**Provided material**:
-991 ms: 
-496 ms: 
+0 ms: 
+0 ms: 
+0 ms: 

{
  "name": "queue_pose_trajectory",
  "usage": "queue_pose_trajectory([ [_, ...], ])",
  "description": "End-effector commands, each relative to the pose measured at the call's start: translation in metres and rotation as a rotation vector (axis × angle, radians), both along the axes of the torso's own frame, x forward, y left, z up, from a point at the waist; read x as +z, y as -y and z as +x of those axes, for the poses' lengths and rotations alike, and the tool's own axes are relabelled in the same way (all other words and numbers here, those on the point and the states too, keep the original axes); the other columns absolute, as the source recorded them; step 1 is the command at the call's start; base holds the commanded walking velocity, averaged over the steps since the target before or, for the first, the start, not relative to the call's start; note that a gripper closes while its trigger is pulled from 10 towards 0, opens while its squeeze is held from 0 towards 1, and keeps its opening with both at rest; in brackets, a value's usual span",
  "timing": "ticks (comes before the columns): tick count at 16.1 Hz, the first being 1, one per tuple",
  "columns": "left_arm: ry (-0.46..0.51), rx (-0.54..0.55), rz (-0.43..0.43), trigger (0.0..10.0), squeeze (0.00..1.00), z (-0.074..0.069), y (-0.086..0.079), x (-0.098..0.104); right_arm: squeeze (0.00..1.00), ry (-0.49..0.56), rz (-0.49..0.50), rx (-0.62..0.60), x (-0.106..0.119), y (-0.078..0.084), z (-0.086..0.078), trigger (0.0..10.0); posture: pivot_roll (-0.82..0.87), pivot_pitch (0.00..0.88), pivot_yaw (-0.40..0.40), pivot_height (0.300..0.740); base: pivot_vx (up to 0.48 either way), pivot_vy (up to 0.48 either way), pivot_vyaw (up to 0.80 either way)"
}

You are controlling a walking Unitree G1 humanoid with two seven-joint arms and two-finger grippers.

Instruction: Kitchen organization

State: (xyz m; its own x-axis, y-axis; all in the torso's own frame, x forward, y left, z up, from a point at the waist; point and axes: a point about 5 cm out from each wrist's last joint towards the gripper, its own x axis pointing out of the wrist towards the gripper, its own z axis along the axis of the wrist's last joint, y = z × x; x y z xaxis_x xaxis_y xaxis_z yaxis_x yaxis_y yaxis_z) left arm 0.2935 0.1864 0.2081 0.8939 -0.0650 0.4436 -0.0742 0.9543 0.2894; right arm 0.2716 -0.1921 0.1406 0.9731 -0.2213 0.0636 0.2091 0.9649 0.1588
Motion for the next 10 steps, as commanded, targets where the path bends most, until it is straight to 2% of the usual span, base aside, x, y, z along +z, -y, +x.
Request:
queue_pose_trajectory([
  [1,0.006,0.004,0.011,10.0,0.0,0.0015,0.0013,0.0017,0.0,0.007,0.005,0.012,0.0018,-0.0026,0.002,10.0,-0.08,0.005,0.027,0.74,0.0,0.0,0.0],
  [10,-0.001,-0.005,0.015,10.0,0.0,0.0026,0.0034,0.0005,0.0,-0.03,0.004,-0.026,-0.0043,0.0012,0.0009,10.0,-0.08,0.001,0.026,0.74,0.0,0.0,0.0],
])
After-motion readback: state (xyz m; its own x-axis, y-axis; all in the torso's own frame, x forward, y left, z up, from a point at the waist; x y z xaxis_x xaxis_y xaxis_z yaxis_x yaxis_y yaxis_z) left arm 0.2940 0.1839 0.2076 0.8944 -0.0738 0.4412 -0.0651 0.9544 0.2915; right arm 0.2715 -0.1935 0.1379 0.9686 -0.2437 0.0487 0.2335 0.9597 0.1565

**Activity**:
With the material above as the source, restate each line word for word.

**Your solution**:
-991 ms: 
-496 ms: 
+0 ms: 
+0 ms: 
+0 ms: 

{
  "name": "queue_pose_trajectory",
  "usage": "queue_pose_trajectory([ [_, ...], ])",
  "description": "End-effector commands, each relative to the pose measured at the call's start: translation in metres and rotation as a rotation vector (axis × angle, radians), both along the axes of the torso's own frame, x forward, y left, z up, from a point at the waist; read x as +z, y as -y and z as +x of those axes, for the poses' lengths and rotations alike, and the tool's own axes are relabelled in the same way (all other words and numbers here, those on the point and the states too, keep the original axes); the other columns absolute, as the source recorded them; step 1 is the command at the call's start; base holds the commanded walking velocity, averaged over the steps since the target before or, for the first, the start, not relative to the call's start; note that a gripper closes while its trigger is pulled from 10 towards 0, opens while its squeeze is held from 0 towards 1, and keeps its opening with both at rest; in brackets, a value's usual span",
  "timing": "ticks (comes before the columns): tick count at 16.1 Hz, the first being 1, one per tuple",
  "columns": "left_arm: ry (-0.46..0.51), rx (-0.54..0.55), rz (-0.43..0.43), trigger (0.0..10.0), squeeze (0.00..1.00), z (-0.074..0.069), y (-0.086..0.079), x (-0.098..0.104); right_arm: squeeze (0.00..1.00), ry (-0.49..0.56), rz (-0.49..0.50), rx (-0.62..0.60), x (-0.106..0.119), y (-0.078..0.084), z (-0.086..0.078), trigger (0.0..10.0); posture: pivot_roll (-0.82..0.87), pivot_pitch (0.00..0.88), pivot_yaw (-0.40..0.40), pivot_height (0.300..0.740); base: pivot_vx (up to 0.48 either way), pivot_vy (up to 0.48 either way), pivot_vyaw (up to 0.80 either way)"
}

You are controlling a walking Unitree G1 humanoid with two seven-joint arms and two-finger grippers.

Instruction: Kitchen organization

State: (xyz m; its own x-axis, y-axis; all in the torso's own frame, x forward, y left, z up, from a point at the waist; point and axes: a point about 5 cm out from each wrist's last joint towards the gripper, its own x axis pointing out of the wrist towards the gripper, its own z axis along the axis of the wrist's last joint, y = z × x; x y z xaxis_x xaxis_y xaxis_z yaxis_x yaxis_y yaxis_z) left arm 0.2935 0.1864 0.2081 0.8939 -0.0650 0.4436 -0.0742 0.9543 0.2894; right arm 0.2716 -0.1921 0.1406 0.9731 -0.2213 0.0636 0.2091 0.9649 0.1588
Motion for the next 10 steps, as commanded, targets where the path bends most, until it is straight to 2% of the usual span, base aside, x, y, z along +z, -y, +x.
Request:
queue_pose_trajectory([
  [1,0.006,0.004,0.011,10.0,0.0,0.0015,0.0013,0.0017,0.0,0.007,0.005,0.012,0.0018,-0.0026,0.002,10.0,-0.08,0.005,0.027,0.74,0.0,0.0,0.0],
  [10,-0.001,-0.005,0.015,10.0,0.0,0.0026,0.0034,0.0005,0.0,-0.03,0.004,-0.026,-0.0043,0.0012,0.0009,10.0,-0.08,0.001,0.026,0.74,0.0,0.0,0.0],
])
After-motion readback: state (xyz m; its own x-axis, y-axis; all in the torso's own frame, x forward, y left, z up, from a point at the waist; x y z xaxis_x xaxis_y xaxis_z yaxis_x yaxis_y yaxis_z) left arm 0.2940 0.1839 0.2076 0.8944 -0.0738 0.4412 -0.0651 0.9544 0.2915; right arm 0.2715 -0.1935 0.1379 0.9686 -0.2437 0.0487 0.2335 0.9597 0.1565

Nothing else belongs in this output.